Keras Jobs on Argo

Tensorflow Setup on Argo

The Argo cluster has 4 GPU compute nodes (nodes 40, 50, 55 and 56) with 2 to 4 K80 graphics cards. These systems have 24 core CPUs with RAM size varying from 128GB to 512GB.

Choosing a TensorFlow Environment

Use "module avail tensorflow" command to find the available versions on Argo. Appropriate modules have to be loaded before running the required program/application. Some of the modules are designed for GPU use and will only run on the 4 GPU compute nodes, while others are for general CPU use, and will run on any node. In some cases the Python version is explicitly defined as part of the package (e.g. tensorflow/gpu/1.8.0-py36 uses Python 3.6.4). Once this module is loaded, attempts to load a different version of Python could cause errors.

For our example, we will use the this TensorFlow module:

module load tensorflow/cpu/1.8.0-py36

Preparing the MNIST Example Program

As an demonstration, we will run one of the examples made available by the TensorFlow developers. Specifically we will use their MNIST example to train a Deep Neural Network to identify images of hand written numbers.

Clone and checkout the "models" GIT repository that contains the MNIST example:

git clone [https://github.com/tensorflow/models.git](https://github.com/tensorflow/models.git)
cd models
export PYTHONPATH=$PWD:$PYTHONPATH  # Add the models dir to the PYTHONPATH
git checkout r1.8.0

And now we will install any supporting Python packages that are needed. Ideally we would like to use a Python Virtual Environment for this task, but as we describe in this section on the Limitations of Python Virtual Environments, that is just not possible, so we use the alternative approach we describe there, installing them into a separate directory.

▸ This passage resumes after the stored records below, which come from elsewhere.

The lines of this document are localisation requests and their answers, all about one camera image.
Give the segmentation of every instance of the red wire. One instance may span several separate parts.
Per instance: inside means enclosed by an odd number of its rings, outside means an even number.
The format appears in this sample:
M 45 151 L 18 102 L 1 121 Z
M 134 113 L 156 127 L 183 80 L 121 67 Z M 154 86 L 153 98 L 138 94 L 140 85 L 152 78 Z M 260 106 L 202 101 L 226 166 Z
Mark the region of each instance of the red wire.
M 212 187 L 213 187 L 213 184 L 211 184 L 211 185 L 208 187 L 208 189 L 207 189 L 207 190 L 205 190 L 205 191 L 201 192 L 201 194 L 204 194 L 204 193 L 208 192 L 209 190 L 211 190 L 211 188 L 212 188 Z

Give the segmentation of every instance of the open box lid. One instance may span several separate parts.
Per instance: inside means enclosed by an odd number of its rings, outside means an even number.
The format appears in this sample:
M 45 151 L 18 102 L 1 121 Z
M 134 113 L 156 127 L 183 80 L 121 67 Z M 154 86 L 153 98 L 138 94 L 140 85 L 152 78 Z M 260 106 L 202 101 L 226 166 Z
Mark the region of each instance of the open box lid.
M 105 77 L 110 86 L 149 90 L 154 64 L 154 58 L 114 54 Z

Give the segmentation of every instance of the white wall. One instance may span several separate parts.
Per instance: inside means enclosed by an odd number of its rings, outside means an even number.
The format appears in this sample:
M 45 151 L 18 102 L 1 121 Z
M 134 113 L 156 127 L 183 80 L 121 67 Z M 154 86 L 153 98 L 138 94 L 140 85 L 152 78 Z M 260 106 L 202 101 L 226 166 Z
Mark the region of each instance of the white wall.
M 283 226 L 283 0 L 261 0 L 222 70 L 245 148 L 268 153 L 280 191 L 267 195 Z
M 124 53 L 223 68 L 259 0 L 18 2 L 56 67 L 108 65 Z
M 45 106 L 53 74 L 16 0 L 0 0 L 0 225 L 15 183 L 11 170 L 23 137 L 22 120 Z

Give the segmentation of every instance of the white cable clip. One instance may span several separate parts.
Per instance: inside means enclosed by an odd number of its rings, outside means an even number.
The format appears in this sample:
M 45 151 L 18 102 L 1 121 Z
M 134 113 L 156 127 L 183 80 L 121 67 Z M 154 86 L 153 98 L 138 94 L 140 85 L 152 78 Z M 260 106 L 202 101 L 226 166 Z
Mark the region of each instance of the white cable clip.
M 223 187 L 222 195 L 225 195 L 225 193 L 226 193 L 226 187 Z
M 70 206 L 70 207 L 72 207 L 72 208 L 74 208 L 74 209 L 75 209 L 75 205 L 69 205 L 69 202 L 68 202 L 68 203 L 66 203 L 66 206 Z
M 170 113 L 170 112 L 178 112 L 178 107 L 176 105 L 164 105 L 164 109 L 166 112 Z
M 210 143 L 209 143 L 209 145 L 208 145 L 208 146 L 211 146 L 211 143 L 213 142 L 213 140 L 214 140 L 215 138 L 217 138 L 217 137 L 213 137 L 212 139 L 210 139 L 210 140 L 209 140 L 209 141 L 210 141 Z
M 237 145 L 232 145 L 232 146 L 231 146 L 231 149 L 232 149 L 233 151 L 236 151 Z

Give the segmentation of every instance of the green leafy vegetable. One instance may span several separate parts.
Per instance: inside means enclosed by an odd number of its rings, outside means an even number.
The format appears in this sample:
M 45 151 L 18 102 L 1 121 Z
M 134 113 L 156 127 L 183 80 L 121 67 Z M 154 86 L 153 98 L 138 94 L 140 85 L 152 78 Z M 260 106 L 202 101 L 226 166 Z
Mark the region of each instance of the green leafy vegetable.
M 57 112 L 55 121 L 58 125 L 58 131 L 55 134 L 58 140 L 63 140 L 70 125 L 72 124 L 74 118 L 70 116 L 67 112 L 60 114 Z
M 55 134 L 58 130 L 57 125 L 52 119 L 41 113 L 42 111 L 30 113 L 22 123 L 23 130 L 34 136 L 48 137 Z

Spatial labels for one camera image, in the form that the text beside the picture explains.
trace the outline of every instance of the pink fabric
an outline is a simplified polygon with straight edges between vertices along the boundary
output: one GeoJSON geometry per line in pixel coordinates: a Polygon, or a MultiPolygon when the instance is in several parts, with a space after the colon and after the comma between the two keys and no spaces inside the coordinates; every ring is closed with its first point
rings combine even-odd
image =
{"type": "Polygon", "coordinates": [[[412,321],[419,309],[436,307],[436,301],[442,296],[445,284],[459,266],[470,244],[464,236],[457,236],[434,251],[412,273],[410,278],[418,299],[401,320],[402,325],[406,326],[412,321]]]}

mkdir -p $HOME/python/models-r1.8.0-packages
pip3 install -r official/requirements.txt -t $HOME/python/models-r1.8.0-packages

Submitting the MNIST Example to SLURM for Training

The job script described below is used to run the MNIST example for training. GPUs are treated as generic resources in SLURM. You need to request the number of GPUs required in your SLURM submission script. Even if you need only one GPU, you must use this option to request the one GPU card. You also need to request the GPU partition in the SLURM script. NOTE: You cannot write files to /home directory. You need to point the output path to /scratch directory.

Below is a sample submission script that requests 1 GPU and runs the MNIST program utilizing TensorFlow.

#!/bin/sh

## Specify the name for your job, this is the job name by which Slurm will
## refer to your job.  This can be different from the name of your executable
## or the name of your script file.
#SBATCH --job-name tf-MNIST

#SBATCH --qos normal  # normal,cdsqos,phyqos,csqos,statsqos,hhqos,gaqos,esqos
#SBATCH -p gpuq       # partition (queue): all-LoPri, all-HiPri,
                      #   bigmem-LoPri, bigmem-HiPri, gpuq, CS_q, CDS_q, ...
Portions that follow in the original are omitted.